Moreover, in the context of CTA filings, corporate service providers also face liability with respect to any failure or falsehood regarding the true ownership and control of the entities they support. 

Penalties for non-compliance with the CTA are steep, including daily accumulation of civil penalties and criminal sentences of up to two years’ imprisonment.

US authorities have stated that the scope of liability under the CTA encompasses any individual who can be said to have “caused” a violation of the act, including by submitting a false or fraudulent filing on behalf of an entity they assist. Yet significant ambiguities persist, including around how broadly regulators will interpret “wilfulness” or “wilful blindness” on the part of those involved in CTA filings.  

For instance, lawyers or corporate service providers filing false or incomplete information where there were obvious red flags as to an entity’s ownership or control by, for example, a Russian oligarch, could certainly come under fire. 

But what are regulators’ expectations of such firms? What best practices will they be expected to adopt in verifying that they know the true beneficial owners of entities in complex corporate webs spanning multiple jurisdictions? 

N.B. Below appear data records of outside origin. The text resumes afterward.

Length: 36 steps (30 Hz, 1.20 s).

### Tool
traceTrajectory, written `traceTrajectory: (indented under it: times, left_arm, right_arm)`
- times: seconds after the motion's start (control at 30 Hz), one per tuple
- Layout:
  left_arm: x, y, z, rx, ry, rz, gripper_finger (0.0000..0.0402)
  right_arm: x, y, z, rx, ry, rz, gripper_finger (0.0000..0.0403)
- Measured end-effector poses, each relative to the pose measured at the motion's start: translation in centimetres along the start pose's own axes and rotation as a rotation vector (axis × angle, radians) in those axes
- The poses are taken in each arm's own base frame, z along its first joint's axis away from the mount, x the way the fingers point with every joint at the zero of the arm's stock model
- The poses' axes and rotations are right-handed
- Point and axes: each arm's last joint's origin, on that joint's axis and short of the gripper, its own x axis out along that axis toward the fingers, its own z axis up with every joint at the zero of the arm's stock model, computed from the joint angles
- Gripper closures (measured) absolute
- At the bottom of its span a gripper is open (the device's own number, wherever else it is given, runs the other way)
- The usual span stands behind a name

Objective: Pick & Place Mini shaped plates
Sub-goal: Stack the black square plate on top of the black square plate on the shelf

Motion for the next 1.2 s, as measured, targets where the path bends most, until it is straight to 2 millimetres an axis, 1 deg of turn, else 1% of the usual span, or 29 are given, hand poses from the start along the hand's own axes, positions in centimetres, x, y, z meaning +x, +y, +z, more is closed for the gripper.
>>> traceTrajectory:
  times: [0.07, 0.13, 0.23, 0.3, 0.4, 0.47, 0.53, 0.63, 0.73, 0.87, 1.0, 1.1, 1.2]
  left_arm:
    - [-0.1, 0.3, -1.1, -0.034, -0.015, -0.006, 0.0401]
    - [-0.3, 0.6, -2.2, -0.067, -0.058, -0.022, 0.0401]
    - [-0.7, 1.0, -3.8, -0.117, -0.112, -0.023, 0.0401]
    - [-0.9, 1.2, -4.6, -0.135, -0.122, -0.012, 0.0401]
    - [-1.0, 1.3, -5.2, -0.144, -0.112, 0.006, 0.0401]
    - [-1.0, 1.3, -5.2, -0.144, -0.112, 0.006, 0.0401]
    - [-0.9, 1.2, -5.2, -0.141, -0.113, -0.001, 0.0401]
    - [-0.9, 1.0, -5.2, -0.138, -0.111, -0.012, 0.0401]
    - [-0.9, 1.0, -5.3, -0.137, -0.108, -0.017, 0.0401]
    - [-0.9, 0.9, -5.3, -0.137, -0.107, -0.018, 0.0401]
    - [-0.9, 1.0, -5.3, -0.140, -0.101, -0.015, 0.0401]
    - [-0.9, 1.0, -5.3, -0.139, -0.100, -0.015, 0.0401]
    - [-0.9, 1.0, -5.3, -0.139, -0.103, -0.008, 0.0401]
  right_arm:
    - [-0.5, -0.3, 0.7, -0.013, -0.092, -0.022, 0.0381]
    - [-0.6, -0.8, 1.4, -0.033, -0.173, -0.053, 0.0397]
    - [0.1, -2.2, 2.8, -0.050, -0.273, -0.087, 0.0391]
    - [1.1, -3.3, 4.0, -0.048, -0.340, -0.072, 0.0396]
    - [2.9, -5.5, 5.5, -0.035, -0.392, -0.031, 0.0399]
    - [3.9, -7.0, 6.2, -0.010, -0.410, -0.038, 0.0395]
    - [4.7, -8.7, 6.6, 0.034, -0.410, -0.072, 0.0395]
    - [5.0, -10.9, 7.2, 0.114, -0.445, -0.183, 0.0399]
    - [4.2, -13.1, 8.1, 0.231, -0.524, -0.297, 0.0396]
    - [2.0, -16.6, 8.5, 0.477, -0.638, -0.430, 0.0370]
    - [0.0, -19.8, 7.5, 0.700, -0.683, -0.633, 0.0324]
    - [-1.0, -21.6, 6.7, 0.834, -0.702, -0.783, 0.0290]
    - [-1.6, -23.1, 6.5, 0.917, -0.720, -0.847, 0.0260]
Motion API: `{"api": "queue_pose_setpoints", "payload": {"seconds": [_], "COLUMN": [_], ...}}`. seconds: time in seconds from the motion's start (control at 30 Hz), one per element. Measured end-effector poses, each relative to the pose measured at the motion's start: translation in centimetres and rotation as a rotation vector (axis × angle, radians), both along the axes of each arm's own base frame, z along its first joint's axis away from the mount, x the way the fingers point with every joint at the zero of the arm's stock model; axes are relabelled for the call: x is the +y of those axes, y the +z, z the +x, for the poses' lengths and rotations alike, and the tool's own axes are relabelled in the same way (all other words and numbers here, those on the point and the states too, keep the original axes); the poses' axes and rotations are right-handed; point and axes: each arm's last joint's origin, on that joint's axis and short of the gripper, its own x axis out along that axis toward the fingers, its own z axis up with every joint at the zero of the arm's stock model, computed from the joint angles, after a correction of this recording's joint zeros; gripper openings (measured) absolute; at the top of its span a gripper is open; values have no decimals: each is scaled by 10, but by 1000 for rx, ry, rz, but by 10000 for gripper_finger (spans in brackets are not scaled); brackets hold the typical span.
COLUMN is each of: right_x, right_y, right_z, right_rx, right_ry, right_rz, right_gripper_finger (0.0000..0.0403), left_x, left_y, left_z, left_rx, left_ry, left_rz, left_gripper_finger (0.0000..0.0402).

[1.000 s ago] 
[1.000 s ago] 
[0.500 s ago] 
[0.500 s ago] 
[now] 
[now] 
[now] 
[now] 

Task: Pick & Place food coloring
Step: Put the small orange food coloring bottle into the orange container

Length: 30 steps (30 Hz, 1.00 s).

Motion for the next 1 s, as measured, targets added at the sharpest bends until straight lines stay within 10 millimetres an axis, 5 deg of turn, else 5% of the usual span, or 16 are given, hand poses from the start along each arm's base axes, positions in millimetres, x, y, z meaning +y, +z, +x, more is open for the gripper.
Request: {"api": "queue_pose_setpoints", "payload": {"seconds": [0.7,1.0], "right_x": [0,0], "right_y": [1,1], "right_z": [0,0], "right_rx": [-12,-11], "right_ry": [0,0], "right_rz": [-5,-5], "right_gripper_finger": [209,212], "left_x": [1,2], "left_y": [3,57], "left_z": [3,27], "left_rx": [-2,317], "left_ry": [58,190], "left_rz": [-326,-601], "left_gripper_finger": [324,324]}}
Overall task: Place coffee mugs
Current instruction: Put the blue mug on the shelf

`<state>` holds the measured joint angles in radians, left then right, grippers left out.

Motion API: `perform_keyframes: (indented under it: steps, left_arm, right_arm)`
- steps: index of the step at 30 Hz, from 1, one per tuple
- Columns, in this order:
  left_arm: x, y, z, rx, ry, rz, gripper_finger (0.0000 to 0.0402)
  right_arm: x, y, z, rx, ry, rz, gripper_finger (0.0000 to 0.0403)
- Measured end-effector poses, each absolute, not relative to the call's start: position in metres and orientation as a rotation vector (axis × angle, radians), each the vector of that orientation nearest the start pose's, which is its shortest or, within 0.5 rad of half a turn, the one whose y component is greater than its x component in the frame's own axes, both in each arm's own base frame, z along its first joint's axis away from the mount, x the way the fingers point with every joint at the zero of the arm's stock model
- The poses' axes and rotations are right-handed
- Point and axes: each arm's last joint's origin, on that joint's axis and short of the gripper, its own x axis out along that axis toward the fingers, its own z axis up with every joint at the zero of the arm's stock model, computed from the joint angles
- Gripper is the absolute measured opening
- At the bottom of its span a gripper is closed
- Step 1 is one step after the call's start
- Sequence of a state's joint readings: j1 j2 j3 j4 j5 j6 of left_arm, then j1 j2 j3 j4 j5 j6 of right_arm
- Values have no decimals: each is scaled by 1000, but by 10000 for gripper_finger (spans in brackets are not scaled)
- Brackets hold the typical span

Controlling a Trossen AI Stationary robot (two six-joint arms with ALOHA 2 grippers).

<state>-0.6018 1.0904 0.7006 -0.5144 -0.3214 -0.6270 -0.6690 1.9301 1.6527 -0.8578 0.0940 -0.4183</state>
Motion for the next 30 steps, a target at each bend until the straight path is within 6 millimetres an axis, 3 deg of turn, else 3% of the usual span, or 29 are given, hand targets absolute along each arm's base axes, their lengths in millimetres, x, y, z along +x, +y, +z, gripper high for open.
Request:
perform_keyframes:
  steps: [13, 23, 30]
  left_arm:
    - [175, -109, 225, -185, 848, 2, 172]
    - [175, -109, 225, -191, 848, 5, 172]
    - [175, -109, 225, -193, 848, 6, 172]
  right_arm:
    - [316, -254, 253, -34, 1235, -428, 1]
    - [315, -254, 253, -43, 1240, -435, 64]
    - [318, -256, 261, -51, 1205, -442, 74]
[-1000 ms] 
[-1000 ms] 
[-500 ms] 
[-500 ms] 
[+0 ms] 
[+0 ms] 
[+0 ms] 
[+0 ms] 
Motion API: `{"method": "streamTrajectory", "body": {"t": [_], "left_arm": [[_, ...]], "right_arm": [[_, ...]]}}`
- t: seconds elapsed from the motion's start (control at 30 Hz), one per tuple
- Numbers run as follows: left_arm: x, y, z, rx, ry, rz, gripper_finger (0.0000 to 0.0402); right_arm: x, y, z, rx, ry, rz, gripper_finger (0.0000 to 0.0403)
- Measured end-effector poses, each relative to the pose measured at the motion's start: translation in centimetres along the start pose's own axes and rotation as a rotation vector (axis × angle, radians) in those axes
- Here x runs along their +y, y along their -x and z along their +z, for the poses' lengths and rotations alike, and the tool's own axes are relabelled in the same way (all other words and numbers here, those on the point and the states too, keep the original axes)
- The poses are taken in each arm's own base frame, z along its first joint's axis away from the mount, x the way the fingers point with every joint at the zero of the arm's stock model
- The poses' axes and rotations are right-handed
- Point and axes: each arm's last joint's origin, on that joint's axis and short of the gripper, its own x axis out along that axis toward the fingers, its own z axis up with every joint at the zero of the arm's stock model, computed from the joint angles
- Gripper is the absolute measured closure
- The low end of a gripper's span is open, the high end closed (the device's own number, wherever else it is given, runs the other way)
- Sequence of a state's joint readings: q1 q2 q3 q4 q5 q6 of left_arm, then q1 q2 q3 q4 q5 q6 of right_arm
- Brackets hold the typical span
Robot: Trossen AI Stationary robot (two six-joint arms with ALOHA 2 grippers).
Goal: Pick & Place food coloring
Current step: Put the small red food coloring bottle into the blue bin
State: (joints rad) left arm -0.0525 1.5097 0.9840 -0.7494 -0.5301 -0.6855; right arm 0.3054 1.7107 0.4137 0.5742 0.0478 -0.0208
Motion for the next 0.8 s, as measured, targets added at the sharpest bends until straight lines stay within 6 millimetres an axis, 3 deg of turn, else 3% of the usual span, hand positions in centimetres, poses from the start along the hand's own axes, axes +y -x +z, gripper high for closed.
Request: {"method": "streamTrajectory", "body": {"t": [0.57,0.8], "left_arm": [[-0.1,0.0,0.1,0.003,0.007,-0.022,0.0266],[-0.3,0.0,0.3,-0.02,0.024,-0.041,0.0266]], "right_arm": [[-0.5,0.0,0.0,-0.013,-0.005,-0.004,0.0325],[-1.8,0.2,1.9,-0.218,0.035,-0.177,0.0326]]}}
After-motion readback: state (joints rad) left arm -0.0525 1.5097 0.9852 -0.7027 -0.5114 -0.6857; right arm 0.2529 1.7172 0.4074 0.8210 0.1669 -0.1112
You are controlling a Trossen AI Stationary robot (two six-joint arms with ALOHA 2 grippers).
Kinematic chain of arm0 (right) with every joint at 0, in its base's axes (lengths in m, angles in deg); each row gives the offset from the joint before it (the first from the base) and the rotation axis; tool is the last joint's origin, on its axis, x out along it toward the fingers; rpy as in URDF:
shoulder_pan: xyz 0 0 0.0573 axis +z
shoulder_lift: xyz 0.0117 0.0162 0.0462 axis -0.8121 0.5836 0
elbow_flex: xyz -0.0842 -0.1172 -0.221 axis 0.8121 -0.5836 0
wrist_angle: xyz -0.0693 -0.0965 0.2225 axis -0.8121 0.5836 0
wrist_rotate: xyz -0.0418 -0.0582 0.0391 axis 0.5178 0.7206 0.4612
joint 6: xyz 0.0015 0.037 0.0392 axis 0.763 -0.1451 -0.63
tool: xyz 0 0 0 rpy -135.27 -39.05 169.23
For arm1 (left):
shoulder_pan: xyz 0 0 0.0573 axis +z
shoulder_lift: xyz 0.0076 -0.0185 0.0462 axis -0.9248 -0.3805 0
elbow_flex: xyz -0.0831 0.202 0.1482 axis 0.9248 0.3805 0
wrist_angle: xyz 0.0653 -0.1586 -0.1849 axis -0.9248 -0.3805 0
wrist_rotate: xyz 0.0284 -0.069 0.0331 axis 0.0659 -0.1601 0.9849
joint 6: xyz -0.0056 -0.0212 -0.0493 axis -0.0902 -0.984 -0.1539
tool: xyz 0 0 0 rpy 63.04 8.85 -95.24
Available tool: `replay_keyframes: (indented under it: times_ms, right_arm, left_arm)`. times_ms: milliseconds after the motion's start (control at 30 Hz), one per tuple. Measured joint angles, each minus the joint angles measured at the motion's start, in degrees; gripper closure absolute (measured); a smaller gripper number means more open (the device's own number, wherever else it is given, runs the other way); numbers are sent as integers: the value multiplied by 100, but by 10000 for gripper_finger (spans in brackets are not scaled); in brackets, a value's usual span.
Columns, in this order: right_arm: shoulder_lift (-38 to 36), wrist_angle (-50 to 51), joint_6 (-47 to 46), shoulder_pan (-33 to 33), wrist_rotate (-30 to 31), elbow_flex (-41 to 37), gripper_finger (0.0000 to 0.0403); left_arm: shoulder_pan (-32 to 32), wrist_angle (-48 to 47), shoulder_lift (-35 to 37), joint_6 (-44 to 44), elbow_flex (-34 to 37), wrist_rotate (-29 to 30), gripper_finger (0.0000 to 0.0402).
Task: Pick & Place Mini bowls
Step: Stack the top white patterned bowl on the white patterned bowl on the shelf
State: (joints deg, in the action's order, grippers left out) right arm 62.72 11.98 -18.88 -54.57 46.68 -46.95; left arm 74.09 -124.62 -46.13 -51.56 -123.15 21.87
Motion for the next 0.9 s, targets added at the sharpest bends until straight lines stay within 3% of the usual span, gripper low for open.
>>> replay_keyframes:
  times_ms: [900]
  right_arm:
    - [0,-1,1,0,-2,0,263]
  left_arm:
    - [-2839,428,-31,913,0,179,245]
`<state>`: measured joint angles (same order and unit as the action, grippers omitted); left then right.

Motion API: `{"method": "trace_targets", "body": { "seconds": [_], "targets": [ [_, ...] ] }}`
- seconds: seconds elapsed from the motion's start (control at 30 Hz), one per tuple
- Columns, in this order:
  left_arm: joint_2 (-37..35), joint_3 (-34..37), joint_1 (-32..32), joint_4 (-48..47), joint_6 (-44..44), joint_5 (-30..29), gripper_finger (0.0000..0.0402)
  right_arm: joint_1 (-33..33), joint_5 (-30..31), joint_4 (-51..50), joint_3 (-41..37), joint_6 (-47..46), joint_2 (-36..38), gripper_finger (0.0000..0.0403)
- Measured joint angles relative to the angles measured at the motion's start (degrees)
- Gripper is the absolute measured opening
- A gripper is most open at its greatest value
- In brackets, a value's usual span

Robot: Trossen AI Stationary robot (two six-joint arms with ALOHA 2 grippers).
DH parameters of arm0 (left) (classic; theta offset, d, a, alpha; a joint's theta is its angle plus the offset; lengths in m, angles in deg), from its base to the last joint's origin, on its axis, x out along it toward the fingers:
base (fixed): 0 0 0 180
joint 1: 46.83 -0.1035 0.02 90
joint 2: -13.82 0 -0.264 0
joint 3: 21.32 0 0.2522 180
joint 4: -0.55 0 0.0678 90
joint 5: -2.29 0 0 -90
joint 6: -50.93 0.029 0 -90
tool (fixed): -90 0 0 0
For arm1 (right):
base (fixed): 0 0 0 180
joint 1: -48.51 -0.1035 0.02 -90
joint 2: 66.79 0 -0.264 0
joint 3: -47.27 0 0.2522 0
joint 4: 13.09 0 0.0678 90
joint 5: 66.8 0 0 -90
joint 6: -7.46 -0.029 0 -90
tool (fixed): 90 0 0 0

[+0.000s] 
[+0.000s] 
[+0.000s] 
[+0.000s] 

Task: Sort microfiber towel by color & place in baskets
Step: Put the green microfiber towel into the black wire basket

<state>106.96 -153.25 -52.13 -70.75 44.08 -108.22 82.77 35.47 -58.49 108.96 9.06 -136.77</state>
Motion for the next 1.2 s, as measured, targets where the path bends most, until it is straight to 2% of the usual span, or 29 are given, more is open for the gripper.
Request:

This is a new frontier for the corporate services industry. And, while it is easy for a lawyer such as myself with an anti-money laundering background to identify these risks, most of those involved in corporate formation and administration do not have experience with these issues. For this reason, there is not yet a robust appreciation throughout the industry of the multitude of risks that CTA reporting may lay bare.  

That’s why gatekeeper entities and individuals should take a close look at their vetting procedures and be vigilant about red flags as they gather ownership information to prepare CTA reports. These may range from the seemingly obvious — “why would someone with this amount of wealth have no internet presence?” — to more complex issues such as overly complicated ownership structures, extensive use of intermediaries and arrangements that involve “offshore” jurisdictions for no clear business or tax reason. 

Currently, there is confusion across the corporate services industry. The most responsible providers are implementing robust new vetting and compliance programmes while more lax competitors are still wondering, “what does this have to do with me?” You can guess which one is going to get the oligarch business next year — and then find themselves in the enforcement crosshairs in the years to come.